Mugsy is a High-end Multi-view Capturing System that helps capture synchronized multi-view videos of facial expressions exhibited by subjects inside the dome. The result of this large-scale camera setup is the dataset, Multiface. It consists of high-quality recordings of the faces of 13 identities, each captured in a multi-view capture stage performing various facial expressions. An average of 12,200 (left) to 23,000 (right) frames per subject were captured at 30 fps.

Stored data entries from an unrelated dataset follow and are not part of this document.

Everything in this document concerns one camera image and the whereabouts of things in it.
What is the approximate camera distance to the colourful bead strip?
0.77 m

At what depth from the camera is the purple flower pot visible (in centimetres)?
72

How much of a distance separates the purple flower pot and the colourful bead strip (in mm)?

Applications: Photo-realistic human face rendering and reconstruction

However, calibrating the cameras on such a large-scale using external calibration objects is time-consuming. Currently, these images are calibrated using an icosahedron with deltille grids pasted on top of its faces.

Problem Statement

  • Build an auto-calibration system capable of determining internal camera parameters directly from multiple uncalibrated images. It is assumed that the intrinsic parameters of the camera change with respect to the subject, however the extrinsic, i.e., the position and locations of the cameras in the dome do not undergo major changes.
  • Integrate the above system into the Structure from Motion (SfM) pipeline (presently, we are using Colmap) to achieve better calibration precision from various optimization tricks (eg. bundle adjustment) when compared to computing calibration data using a special calibration object.

We plan to use only the data that is available to us (multi-view capture raw image data) to determine the intrinsic parameters of the large-scale camera setup of a mugsy.